____ Dataset section
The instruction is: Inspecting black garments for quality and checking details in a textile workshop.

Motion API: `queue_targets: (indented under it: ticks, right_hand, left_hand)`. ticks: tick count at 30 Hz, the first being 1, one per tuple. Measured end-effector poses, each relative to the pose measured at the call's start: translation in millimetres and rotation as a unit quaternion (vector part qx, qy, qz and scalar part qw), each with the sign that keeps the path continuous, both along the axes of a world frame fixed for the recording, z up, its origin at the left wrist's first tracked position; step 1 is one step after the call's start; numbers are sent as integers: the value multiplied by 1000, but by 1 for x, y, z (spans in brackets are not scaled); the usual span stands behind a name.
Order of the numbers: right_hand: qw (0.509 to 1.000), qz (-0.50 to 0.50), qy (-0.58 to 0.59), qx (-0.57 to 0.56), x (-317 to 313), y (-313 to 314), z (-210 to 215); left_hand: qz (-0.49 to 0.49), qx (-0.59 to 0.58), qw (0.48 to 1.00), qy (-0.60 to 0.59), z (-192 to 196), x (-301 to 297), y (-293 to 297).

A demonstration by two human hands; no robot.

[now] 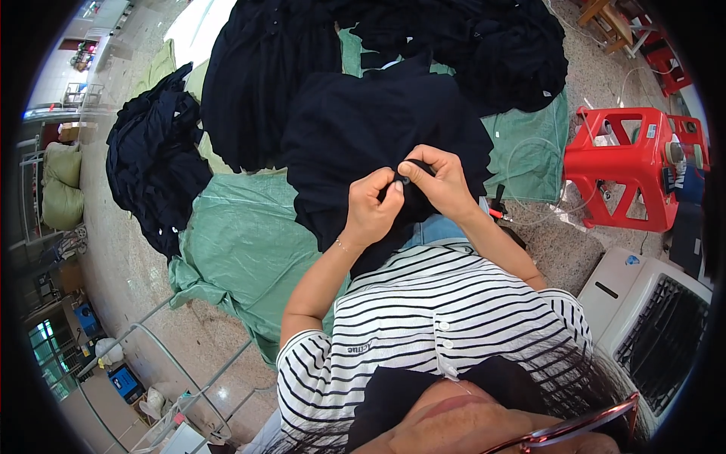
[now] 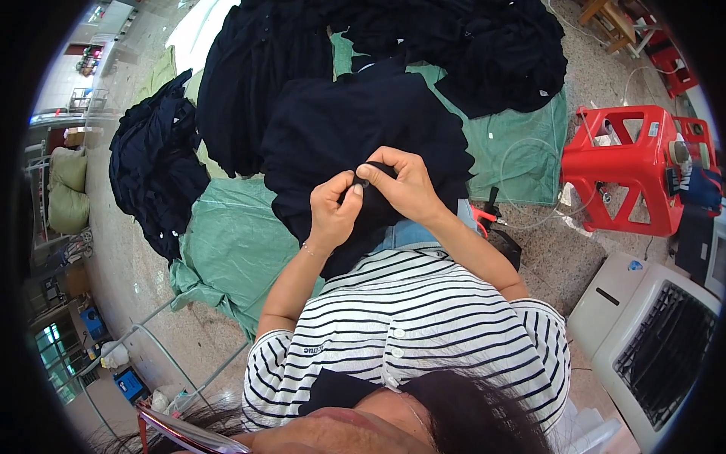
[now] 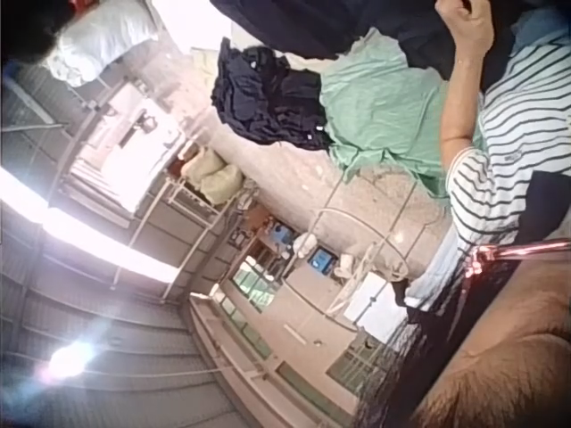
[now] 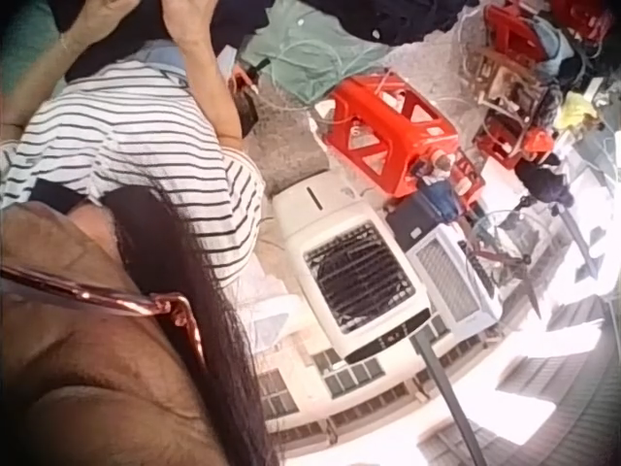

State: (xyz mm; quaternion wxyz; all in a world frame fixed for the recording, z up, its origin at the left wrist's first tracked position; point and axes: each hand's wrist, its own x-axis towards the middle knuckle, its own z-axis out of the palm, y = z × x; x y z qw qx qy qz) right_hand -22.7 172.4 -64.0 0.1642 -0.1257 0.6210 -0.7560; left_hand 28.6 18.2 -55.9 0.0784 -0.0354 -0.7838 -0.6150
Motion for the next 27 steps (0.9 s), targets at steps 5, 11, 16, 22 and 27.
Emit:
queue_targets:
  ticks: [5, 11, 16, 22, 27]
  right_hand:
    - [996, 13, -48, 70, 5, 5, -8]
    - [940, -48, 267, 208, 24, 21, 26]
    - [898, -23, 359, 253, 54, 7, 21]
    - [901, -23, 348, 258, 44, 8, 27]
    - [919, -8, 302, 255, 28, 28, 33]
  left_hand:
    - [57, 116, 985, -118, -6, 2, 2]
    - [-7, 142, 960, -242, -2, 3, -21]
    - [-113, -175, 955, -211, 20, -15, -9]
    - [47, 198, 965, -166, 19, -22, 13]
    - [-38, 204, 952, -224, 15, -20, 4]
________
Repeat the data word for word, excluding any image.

● **Solution to the problem**
The instruction is: Inspecting black garments for quality and checking details in a textile workshop.

Motion API: `queue_targets: (indented under it: ticks, right_hand, left_hand)`. ticks: tick count at 30 Hz, the first being 1, one per tuple. Measured end-effector poses, each relative to the pose measured at the call's start: translation in millimetres and rotation as a unit quaternion (vector part qx, qy, qz and scalar part qw), each with the sign that keeps the path continuous, both along the axes of a world frame fixed for the recording, z up, its origin at the left wrist's first tracked position; step 1 is one step after the call's start; numbers are sent as integers: the value multiplied by 1000, but by 1 for x, y, z (spans in brackets are not scaled); the usual span stands behind a name.
Order of the numbers: right_hand: qw (0.509 to 1.000), qz (-0.50 to 0.50), qy (-0.58 to 0.59), qx (-0.57 to 0.56), x (-317 to 313), y (-313 to 314), z (-210 to 215); left_hand: qz (-0.49 to 0.49), qx (-0.59 to 0.58), qw (0.48 to 1.00), qy (-0.60 to 0.59), z (-192 to 196), x (-301 to 297), y (-293 to 297).

A demonstration by two human hands; no robot.

[now] 
[now] 
[now] 
[now] 

State: (xyz mm; quaternion wxyz; all in a world frame fixed for the recording, z up, its origin at the left wrist's first tracked position; point and axes: each hand's wrist, its own x-axis towards the middle knuckle, its own z-axis out of the palm, y = z × x; x y z qw qx qy qz) right_hand -22.7 172.4 -64.0 0.1642 -0.1257 0.6210 -0.7560; left_hand 28.6 18.2 -55.9 0.0784 -0.0354 -0.7838 -0.6150
Motion for the next 27 steps (0.9 s), targets at steps 5, 11, 16, 22 and 27.
Emit:
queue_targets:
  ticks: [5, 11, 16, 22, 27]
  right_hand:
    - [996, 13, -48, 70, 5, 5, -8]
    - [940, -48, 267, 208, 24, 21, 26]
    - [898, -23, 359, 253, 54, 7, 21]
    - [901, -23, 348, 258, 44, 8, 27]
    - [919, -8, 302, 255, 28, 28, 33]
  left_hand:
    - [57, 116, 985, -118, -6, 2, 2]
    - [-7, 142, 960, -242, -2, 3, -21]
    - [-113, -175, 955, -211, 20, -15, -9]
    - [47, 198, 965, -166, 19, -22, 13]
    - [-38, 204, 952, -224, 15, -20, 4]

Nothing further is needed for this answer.